分離脳の患者の視野をまん中で仕切って右と左が別々に見えるようにし、右目(左脳)にはニワトリの足先を見せ、左目(右脳)には雪景色を見せた。そのあと患者に見えたものと関係のある絵を選ぶようにいうと、右手(左脳)でニワトリ、左手(右脳)でシャベルを選んだ。そこで患者に「なぜニワトリを見てシャベルを選んだのか?」と質問すると、「ああ単純なことです。ニワトリ小屋を掃除するにはシャベルが必要だから」と答えた。(本書p.415)


この患者の言語中枢は左脳にあるので、右脳(左目)が雪景色を見たことを知らない。右脳(左手)は雪景色を見てシャベルを選んだのだが、それを知らない左脳は、ニワトリとシャベルを結びつける物語を咄嗟につくったのだ。しかも患者には物語をつくったという意識がなく、「私の行動の理由は私が知っている」と主張した。

このような実験例は多く、夢も左脳がランダムな記憶を無理やり奇妙な物語に編集したものと考えられている。右脳が感じるばらばらの感覚を左脳が「私の感覚」として統合する機能が「自我」の意識を生み出し、行動の整合性を生み出しているのだ。脳が分離している患者も自分が2人いるとは感じず、すべて「私の行動」だと考えている。

「人間が合理的である」というデカルトの仮説は、脳科学の実験では否定されている。それどころか「我思うゆえに我あり」という場合の「我」が実在するかどうかも疑わしい。
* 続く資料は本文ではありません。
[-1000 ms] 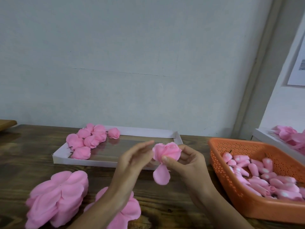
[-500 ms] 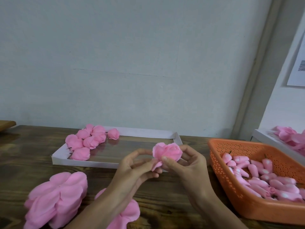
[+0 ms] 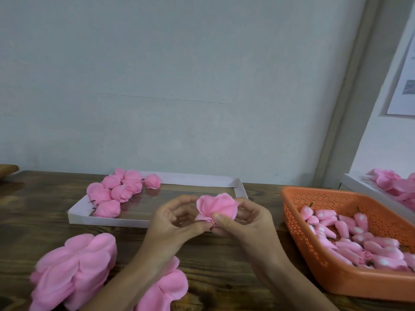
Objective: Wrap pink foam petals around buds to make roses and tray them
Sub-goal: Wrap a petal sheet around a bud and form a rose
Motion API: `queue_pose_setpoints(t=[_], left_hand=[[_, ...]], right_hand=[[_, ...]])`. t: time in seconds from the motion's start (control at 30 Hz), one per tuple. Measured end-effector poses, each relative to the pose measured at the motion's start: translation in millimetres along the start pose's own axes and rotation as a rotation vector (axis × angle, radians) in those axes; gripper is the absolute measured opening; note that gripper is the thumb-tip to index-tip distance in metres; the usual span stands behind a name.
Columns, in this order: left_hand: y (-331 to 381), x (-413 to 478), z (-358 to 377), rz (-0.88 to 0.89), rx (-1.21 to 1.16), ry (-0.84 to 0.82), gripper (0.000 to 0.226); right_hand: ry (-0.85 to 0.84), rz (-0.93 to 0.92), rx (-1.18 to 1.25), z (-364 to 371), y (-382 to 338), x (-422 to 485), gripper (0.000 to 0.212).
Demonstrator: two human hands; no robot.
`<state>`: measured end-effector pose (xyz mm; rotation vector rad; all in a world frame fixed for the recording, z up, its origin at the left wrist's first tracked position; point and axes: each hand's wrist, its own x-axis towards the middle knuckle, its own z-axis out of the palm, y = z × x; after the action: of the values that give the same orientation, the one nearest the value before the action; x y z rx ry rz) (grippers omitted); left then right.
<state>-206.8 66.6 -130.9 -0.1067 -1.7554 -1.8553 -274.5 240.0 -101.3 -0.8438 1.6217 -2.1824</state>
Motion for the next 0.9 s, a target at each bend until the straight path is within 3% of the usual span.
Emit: queue_pose_setpoints(t=[0.1,0.2,0.27,0.37,0.47,0.57,0.73,0.9], left_hand=[[2,2,-2,-0.005,0.071,-0.064,0.069],[4,-1,1,-0.145,-0.001,-0.219,0.073],[4,-7,4,-0.189,0.057,-0.286,0.06],[-5,-17,3,-0.224,0.205,-0.199,0.05],[0,-13,9,-0.254,0.076,-0.14,0.016],[2,-13,12,-0.223,-0.089,-0.257,0.055],[3,-12,23,-0.221,-0.355,-0.17,0.053],[5,-8,22,-0.275,-0.567,-0.034,0.07]], right_hand=[[-0.09,0.041,0.022,0,-2,-1,0.036],[-0.159,0.014,-0.023,2,1,-3,0.027],[-0.151,-0.041,-0.137,4,5,-3,0.019],[-0.148,-0.057,-0.251,6,5,-2,0.021],[-0.106,-0.072,-0.373,6,6,-3,0.03],[-0.047,-0.12,-0.37,9,11,-5,0.035],[-0.081,-0.156,-0.238,11,14,-6,0.025],[-0.102,-0.115,-0.15,13,13,-6,0.015]])
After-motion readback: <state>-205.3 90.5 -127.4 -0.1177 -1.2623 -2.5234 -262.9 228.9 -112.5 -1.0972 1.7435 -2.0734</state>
ただ生存競争では、敵に襲われたとき右脳と左脳が別々に指令を出したら死ぬだろう。だから1000億のニューロンを1人の<私>として統率する感覚は、進化の過程で形成された辻褄合わせの機能と考えられる。

合理性とは、このような進化上の要請から作り出された物語であり、辻褄が合うというだけなら宗教も科学も同じく合理的だ。近代社会では、工学的に応用可能な実証科学の合理性が特権的な地位をもったが、今では脳科学にみられるように、自然科学の多くは素朴な合理主義を否定している。しかし経済学は、いまだに合理的個人というフィクションにしがみついている――まるでニワトリをシャベルと結びつける患者のように。

コメント

  1. nippon5050 より:

    大変興味深いお話ありがとうございます。
    合理的個人というものは幻想であるなら、人々の将来の行動を正確に予測するのは不可能ということになります。
    つまり政府の恣意的な産業育成や財政出動による景気刺激策は、かかるコストに比べ果実の少ない不合理な政策という事ですね。
    政府がお金をバラマイても人々がそれを全部消費に使えばインフレになるだろうし、貯金すればデフレになるでしょう。
    将来の正確な予測をするのは不可能。だからこそ自由を担保しておいて、環境の変化に対応出来るようにすべきということですよね。
    ハイエクの時代にはまだ脳の研究はここまで進んでいなかった筈ですよね。
    だとしたら彼はすごい洞察力の持ち主であるといえますね。

  2. 海馬1/2 より:

    こういう話の入り口と出口は「サブリミナル効果」ですので、
    マスコミであまり取り上げないですね。